I have written a chapter-length piece providing an overview of the arguments in favor of televising executions, along with an examination of whether it would deter, brutalize or change attitudes (probably all of the above):
Posted by: Paul | Jul 31, 2011 7:37:23 PM
Is it really legally limited to journalists? I would think that most anyone /could/ be a witness, with proper notice of intent. It would not, however, surprise me if it's simply a matter that no non-victims but journalists ever take advantage of it. Certainly I don't see many people saying "yeah sure" upon being asked "You wanna go watch the executions next Tuesday? We have to drive several hours, get searched evasively, but man, won't it be worth it to see a killer fall asleep for the last time?" I just don't see that sequence playing out, and certainly not repeatedly the way some journalist witnesses do.
(I see the protests having a slightly different dynamic, for one not being subject to the personal searches, I imagine that alone would be a major cull point for the merely curious)
Posted by: Soronel Haetir | Jul 31, 2011 7:53:23 PM
First of all, it wasn't DeYoung's attorney who requested the videotaping. It was another inmate's lawyer who was attempting to present it for evidence of suffering for his client's appeal.
Brian Kammer: "It's a horrible thing that Andrew DeYoung had to go through." Give me a break, please.
Posted by: DaveP | Jul 31, 2011 8:08:57 PM
Yeah, everyone is into reality shows and blood lust, they want to see others suffer and bleed, that is obvious by the insanity of the news lately, and web sites that post sick and disgusting things, like LiveLeak.com for example.
Posted by: Sex Offender Issues | Jul 31, 2011 10:20:15 PM
What a silly waste of NYTimes real estate . . . . and given the crapola that appears on that paper's editorial pages, that's saying a lot.
Posted by: federalist | Jul 31, 2011 10:44:21 PM
I firmly believe that a video of a painless or near painless death by lethal injection will have very little impact. A video of the killer's gruesome crime, Robert Jackson beheading a woman or Richard Lynn Bible raping and murdering a 9-year-old, would have a much stronger impact. The pro death penalty ranks would swell.

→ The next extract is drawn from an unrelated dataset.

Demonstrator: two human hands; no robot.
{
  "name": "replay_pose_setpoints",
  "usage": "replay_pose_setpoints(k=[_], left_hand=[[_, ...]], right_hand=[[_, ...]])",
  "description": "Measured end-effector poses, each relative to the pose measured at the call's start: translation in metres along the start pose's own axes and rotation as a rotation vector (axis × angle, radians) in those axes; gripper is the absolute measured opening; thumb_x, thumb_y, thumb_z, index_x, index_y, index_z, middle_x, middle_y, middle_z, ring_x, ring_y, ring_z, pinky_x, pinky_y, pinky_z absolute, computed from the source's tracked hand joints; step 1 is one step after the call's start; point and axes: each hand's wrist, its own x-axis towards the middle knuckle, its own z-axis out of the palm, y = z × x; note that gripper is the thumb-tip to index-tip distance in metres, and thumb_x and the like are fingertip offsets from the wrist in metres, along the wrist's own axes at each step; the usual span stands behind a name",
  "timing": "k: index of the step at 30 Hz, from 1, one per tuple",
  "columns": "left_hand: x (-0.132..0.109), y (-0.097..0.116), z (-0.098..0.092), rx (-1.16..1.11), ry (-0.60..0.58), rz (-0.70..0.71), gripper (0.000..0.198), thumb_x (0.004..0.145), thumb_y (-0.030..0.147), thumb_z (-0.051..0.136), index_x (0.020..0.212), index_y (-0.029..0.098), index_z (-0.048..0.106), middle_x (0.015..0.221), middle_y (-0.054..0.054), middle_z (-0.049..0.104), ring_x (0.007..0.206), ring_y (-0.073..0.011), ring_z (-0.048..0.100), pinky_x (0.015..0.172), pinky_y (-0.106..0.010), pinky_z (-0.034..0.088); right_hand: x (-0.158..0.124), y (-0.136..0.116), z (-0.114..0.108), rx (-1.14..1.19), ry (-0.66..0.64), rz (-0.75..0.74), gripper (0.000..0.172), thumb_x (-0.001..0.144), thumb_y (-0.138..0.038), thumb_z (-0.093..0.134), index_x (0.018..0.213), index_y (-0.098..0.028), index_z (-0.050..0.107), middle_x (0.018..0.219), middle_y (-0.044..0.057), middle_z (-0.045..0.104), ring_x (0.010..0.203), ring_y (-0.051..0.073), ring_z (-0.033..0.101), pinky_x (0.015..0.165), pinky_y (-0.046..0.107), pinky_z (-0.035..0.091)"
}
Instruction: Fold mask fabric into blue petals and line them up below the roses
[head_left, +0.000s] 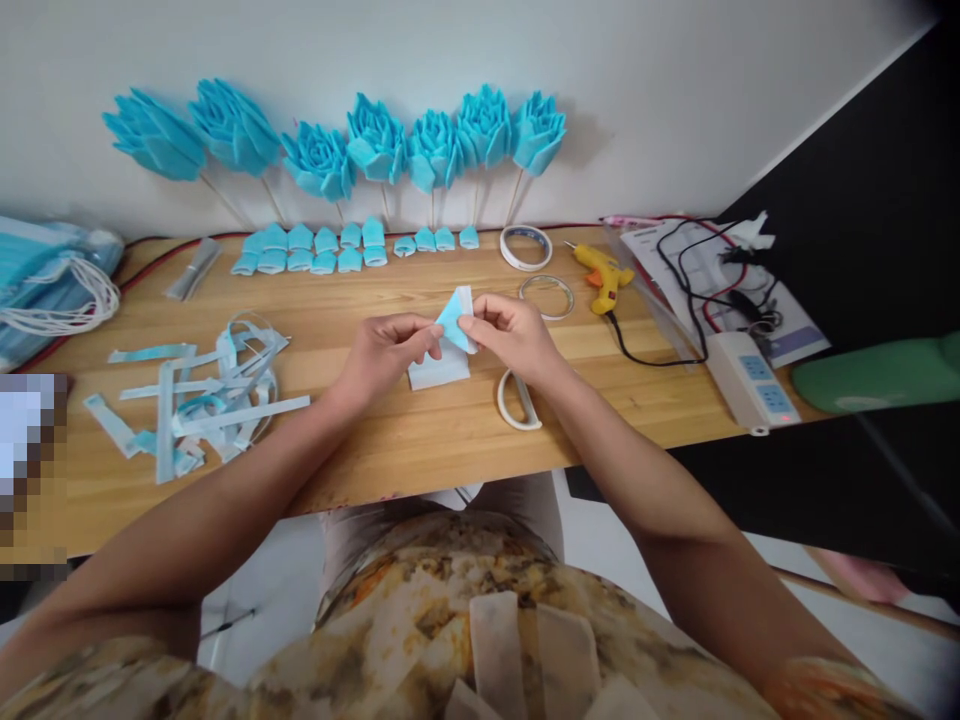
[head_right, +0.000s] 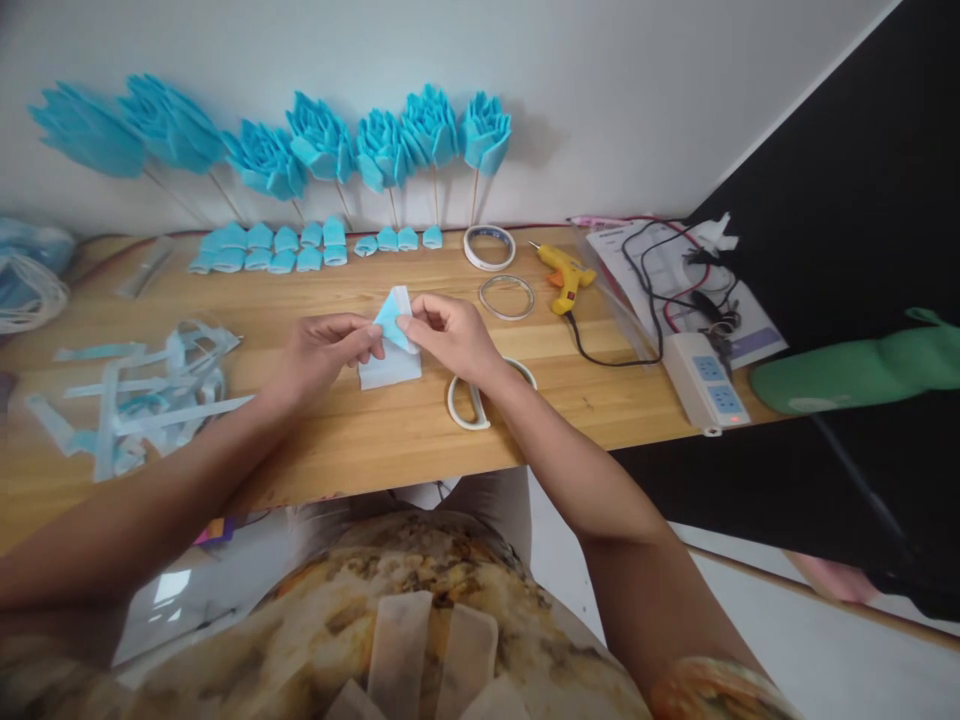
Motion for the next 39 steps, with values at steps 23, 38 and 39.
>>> replay_pose_setpoints(k=[23,38,39], left_hand=[[0.0039,-0.0049,-0.0035,0.001,-0.074,0.000,0.033,0.083,0.047,0.074,0.068,0.018,0.067,0.064,-0.001,0.066,0.056,-0.0104,0.051,0.054,-0.024,0.039],[0.0053,-0.0032,-0.0014,-0.120,-0.052,-0.039,0.030,0.077,0.045,0.080,0.083,0.018,0.069,0.070,-0.002,0.070,0.056,-0.0100,0.054,0.052,-0.023,0.041],[0.0055,-0.0034,-0.0015,-0.136,-0.037,-0.042,0.029,0.077,0.044,0.080,0.083,0.018,0.068,0.069,-0.001,0.070,0.055,-0.0099,0.054,0.051,-0.023,0.041]], right_hand=[[-0.0038,-0.0064,-0.0015,0.000,-0.040,-0.085,0.050,0.089,-0.066,0.064,0.070,-0.021,0.059,0.065,-0.002,0.054,0.064,0.012,0.048,0.062,0.027,0.041],[0.0033,0.0021,-0.0009,0.042,0.030,-0.031,0.048,0.079,-0.064,0.075,0.069,-0.022,0.054,0.060,-0.005,0.050,0.057,0.011,0.043,0.056,0.027,0.037],[0.0033,0.0019,-0.0010,0.045,0.030,-0.029,0.047,0.079,-0.063,0.075,0.069,-0.022,0.054,0.060,-0.005,0.050,0.057,0.011,0.043,0.056,0.027,0.037]])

Posted by: MikeinCT | Aug 1, 2011 12:09:09 AM
The televising of executions may be followed by a spike in murders and suicide, by glamor and by just imitation. Say a serial killer is executed for killing 100 people. Televising his execution may result in the needless and preventable deaths of 500 people. This televising proposal is harmful and irresponsible.
Posted by: Supremacy Claus | Aug 1, 2011 5:56:50 AM
As wisely suggested in the below-linked Sunday New York Times piece from July 24, if we are going to show the execution, we ought, at the same time, show equally graphic scenes of the murder, and describe the consequences for the murder victim's family.
In the name of complete transparency, when you show the effect (the execution), you'd best similarly show the cause (the murder).
Posted by: Bill Otis | Aug 1, 2011 12:32:46 PM
MikeinCT and Bill Otis are both right. For the best deterrence impact and for the most powerful promotion of the DP, the most effective publicity would be to film the beheading a woman on death row Robert Jackson style as her lawful execution. This would not only demonstrate how ugly and brutal murder is, but would deter because of the ugly and brutal execution. Best of both worlds!